**Aim of the exercise:** Looking at the entries underneath, work out how many lines contain "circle". Write only that number.
++++ Source records
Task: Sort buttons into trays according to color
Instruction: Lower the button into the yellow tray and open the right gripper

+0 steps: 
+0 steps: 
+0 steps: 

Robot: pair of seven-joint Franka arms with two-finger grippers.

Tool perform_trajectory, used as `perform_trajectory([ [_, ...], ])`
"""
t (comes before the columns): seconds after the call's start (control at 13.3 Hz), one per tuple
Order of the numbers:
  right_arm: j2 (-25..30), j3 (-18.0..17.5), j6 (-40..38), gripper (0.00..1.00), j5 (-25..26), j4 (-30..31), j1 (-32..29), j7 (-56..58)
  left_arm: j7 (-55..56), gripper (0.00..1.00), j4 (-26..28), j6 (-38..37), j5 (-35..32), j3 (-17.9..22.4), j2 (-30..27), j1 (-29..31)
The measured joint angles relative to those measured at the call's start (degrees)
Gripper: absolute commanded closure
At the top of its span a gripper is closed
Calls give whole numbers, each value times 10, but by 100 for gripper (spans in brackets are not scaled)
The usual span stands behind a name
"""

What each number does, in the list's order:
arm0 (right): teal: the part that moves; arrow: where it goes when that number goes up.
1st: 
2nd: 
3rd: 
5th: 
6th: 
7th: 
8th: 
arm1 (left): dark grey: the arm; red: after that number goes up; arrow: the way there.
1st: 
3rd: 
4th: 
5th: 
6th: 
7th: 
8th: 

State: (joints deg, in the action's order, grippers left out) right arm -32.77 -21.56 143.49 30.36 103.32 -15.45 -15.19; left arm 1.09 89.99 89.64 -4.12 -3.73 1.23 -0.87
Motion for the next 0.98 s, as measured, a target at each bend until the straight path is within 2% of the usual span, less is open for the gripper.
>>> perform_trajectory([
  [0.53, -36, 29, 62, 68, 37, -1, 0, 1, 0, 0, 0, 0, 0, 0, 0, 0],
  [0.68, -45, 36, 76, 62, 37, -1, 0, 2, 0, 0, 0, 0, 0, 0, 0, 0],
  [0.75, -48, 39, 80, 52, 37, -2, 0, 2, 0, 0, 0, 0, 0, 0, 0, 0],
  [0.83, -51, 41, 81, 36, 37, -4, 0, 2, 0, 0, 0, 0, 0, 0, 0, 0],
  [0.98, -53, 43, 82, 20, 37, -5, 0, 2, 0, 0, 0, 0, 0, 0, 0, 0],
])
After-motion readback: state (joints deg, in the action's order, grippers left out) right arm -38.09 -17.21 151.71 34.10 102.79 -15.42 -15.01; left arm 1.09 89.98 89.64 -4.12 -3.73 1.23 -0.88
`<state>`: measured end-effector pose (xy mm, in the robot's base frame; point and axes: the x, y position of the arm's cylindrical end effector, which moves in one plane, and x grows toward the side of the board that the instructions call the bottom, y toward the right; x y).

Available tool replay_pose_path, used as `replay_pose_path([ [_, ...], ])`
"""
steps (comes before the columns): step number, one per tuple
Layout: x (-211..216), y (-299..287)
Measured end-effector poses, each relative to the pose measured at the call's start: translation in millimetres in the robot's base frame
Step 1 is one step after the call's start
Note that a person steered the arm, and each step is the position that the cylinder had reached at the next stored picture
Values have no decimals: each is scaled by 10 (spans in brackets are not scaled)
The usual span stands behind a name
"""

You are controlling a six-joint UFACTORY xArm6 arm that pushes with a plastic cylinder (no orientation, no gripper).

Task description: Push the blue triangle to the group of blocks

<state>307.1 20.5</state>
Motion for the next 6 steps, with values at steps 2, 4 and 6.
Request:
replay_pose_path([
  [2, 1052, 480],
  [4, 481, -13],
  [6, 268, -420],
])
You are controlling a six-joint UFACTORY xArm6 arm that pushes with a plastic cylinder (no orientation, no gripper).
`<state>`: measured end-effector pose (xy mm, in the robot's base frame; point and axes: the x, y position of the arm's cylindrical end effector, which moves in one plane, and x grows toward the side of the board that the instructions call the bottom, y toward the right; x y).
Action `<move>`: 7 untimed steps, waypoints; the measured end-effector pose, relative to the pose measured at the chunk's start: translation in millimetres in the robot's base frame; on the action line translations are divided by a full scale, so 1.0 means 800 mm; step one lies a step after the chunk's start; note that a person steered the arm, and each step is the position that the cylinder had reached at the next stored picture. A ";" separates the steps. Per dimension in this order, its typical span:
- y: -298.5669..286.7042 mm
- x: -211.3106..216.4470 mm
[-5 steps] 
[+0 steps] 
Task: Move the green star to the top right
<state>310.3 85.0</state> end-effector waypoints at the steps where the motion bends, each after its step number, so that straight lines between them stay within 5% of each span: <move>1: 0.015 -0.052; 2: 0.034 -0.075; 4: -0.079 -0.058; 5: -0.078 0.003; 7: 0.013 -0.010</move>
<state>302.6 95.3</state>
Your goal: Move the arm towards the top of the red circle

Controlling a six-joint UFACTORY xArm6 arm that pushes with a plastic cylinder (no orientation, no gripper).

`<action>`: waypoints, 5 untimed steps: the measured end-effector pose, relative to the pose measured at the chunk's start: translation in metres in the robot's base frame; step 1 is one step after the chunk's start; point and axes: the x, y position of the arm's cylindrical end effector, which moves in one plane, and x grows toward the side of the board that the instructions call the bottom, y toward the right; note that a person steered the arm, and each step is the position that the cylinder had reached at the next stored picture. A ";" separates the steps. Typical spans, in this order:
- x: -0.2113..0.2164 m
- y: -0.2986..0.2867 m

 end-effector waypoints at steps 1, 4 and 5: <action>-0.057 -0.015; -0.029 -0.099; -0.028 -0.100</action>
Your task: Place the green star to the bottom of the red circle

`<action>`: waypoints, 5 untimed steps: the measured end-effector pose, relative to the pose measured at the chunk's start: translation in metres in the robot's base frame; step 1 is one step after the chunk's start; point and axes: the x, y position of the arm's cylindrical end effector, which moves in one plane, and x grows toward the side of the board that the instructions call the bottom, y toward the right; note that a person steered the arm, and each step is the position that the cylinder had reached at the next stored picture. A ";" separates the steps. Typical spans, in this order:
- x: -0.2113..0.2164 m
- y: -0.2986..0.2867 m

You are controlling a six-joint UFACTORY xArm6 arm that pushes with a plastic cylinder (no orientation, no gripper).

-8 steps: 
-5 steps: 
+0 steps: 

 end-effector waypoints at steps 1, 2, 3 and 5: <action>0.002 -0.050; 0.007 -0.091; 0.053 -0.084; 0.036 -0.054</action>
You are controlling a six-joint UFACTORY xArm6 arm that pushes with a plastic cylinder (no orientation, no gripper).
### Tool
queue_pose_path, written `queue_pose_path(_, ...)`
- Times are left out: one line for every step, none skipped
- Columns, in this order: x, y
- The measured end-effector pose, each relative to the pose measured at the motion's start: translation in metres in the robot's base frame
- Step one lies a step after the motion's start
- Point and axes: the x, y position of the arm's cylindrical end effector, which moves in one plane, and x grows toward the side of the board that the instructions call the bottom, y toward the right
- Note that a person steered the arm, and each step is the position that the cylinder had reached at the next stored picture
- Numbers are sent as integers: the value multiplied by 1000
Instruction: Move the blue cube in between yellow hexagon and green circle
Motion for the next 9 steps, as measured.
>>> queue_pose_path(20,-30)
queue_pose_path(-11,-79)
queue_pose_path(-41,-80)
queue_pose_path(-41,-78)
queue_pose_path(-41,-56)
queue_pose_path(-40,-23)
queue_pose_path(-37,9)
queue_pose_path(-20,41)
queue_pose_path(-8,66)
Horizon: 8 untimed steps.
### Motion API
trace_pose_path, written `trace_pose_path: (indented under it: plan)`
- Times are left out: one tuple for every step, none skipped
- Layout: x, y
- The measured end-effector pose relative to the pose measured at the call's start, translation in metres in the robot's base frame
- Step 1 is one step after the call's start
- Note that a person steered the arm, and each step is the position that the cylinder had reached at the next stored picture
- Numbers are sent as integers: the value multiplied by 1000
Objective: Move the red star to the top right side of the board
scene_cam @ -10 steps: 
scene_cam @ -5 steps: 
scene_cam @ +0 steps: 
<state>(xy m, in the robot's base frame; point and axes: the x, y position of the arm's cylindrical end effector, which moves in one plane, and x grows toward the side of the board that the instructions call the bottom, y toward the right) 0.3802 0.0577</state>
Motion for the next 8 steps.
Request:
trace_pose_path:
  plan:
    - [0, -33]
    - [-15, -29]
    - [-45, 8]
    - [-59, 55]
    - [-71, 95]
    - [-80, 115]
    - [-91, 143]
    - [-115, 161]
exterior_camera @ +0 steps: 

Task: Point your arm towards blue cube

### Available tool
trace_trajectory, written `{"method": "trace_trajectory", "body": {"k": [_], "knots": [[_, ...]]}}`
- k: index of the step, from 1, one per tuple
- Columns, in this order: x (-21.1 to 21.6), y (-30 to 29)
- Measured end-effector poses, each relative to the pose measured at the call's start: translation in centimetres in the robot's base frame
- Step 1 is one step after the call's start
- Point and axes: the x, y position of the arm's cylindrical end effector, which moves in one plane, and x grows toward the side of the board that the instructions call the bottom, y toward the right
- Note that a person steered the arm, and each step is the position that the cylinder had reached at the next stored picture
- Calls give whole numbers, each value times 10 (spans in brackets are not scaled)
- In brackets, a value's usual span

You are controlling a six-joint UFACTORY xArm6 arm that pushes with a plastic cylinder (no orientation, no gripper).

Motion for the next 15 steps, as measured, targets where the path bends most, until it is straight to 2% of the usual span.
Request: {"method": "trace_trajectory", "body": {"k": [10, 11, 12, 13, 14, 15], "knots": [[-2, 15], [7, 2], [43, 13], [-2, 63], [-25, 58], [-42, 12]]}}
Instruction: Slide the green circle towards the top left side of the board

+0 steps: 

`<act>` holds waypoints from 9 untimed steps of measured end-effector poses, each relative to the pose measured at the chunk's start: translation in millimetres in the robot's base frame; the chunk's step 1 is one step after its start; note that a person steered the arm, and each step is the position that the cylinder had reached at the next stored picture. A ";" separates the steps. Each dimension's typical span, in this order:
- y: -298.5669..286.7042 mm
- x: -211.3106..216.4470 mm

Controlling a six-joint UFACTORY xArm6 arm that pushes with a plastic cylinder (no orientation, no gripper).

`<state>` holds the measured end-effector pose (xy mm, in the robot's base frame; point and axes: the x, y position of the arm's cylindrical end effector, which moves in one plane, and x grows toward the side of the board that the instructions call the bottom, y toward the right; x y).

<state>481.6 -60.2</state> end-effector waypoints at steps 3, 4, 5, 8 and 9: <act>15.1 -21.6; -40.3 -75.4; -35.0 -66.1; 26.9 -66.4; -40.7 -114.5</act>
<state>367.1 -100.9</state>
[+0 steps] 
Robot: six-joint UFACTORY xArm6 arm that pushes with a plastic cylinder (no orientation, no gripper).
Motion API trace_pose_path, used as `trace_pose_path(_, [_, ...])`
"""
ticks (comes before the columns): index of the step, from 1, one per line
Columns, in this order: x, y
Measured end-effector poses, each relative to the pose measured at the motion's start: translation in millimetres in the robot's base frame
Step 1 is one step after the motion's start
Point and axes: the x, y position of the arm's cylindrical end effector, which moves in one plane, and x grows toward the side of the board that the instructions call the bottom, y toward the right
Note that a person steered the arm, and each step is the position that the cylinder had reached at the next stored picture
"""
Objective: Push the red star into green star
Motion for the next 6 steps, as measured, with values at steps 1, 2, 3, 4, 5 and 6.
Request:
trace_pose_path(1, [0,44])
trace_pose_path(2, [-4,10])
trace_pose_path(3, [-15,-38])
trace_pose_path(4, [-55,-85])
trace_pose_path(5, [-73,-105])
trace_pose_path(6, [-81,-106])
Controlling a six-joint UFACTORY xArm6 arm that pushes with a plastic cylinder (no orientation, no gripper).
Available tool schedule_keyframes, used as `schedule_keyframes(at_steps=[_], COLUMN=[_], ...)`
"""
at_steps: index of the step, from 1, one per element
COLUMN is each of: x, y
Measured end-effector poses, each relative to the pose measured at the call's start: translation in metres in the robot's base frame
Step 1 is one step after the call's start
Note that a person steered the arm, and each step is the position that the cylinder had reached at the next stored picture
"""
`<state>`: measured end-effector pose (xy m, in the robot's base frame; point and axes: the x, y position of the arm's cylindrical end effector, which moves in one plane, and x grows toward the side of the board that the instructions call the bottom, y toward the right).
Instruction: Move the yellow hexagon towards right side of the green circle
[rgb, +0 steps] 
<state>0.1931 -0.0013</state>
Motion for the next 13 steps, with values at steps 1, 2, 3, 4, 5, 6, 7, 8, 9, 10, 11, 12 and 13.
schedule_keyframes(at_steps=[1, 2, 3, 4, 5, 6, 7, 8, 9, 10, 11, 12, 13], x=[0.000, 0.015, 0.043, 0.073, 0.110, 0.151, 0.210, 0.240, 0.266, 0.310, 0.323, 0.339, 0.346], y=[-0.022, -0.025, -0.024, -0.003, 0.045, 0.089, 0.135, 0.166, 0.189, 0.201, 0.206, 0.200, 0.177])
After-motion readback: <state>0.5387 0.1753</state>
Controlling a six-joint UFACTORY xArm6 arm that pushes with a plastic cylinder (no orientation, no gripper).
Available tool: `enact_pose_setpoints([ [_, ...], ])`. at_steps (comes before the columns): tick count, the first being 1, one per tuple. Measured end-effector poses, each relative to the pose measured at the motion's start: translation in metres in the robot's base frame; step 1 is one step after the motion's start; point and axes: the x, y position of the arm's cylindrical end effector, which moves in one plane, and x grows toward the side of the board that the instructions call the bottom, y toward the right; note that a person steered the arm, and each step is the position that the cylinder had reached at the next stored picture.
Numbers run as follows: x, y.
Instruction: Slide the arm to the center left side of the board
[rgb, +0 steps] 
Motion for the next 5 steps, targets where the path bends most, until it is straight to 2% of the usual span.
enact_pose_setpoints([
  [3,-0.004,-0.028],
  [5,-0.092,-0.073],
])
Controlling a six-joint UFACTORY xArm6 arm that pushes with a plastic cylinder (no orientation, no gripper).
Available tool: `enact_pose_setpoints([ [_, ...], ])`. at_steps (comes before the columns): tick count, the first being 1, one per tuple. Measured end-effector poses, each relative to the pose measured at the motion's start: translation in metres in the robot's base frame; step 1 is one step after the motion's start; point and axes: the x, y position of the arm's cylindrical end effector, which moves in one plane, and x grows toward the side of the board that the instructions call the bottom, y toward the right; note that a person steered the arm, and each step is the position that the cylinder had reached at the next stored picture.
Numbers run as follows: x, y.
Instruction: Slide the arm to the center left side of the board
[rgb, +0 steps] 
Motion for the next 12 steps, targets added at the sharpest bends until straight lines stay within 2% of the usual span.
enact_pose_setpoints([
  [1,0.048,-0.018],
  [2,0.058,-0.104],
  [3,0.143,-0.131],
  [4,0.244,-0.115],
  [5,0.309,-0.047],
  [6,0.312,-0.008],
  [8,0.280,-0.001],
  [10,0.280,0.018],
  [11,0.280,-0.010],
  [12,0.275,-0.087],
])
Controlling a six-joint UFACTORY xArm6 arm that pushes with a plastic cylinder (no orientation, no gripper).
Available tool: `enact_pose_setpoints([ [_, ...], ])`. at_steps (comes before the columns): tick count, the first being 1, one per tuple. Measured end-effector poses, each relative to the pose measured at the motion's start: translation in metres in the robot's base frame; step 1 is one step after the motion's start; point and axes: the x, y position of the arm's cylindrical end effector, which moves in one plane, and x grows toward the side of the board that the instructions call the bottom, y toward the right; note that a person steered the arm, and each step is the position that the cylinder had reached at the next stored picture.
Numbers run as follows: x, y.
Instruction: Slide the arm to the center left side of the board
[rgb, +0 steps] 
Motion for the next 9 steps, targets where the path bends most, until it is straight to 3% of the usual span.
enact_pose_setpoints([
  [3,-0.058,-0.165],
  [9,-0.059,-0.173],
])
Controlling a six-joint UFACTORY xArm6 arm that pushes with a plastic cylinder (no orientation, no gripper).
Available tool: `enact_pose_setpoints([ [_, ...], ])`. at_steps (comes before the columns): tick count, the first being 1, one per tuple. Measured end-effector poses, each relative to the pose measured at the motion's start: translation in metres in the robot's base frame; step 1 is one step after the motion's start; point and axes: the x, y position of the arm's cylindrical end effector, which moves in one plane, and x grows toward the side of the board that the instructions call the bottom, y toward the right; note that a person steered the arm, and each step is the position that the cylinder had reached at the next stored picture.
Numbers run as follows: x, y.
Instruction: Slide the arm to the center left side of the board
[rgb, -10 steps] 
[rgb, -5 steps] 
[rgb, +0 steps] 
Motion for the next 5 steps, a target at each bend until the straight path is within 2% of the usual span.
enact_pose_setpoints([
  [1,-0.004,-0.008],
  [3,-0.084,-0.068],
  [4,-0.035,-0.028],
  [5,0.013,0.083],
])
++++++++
**Result of the task:** 5